WORK INSTRUCTION: Whenever a line below includes the word "Draw", copy that line.

EXTRACTED DATA:
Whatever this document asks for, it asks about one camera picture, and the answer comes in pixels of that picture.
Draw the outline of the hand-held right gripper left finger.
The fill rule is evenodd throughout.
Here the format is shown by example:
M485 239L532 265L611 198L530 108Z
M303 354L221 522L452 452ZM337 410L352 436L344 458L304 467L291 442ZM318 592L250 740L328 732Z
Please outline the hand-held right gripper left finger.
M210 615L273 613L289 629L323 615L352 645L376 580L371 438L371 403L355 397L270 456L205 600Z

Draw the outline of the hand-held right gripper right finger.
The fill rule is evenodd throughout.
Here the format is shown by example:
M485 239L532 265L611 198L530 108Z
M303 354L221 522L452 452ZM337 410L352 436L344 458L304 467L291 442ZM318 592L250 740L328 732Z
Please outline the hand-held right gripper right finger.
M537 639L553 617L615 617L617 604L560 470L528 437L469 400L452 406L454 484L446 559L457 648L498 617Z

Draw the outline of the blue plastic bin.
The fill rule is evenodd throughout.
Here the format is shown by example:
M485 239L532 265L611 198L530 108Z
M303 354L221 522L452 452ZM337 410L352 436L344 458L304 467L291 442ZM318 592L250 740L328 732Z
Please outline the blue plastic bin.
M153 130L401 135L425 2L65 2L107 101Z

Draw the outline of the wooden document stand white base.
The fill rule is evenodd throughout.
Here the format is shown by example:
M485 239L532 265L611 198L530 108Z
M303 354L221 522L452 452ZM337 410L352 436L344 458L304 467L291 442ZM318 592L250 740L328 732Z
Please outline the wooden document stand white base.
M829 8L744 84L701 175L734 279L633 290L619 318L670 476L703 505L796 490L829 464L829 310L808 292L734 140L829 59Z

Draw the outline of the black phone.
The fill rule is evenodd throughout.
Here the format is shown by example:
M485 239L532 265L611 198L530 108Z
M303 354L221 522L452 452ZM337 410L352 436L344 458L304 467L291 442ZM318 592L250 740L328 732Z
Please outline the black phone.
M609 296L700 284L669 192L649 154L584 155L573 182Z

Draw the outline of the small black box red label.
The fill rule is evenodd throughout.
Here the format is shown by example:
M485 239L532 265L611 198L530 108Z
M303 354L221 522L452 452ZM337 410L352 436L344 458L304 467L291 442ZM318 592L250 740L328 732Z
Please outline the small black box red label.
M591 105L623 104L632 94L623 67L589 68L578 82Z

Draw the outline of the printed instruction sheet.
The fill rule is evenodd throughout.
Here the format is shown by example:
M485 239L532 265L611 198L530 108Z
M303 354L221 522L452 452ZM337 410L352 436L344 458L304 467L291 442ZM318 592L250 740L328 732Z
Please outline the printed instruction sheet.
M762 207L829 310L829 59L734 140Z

ANSWER TO THIS EXERCISE:
Draw the outline of the hand-held right gripper left finger.
Draw the outline of the hand-held right gripper right finger.
Draw the outline of the blue plastic bin.
Draw the outline of the wooden document stand white base.
Draw the outline of the black phone.
Draw the outline of the small black box red label.
Draw the outline of the printed instruction sheet.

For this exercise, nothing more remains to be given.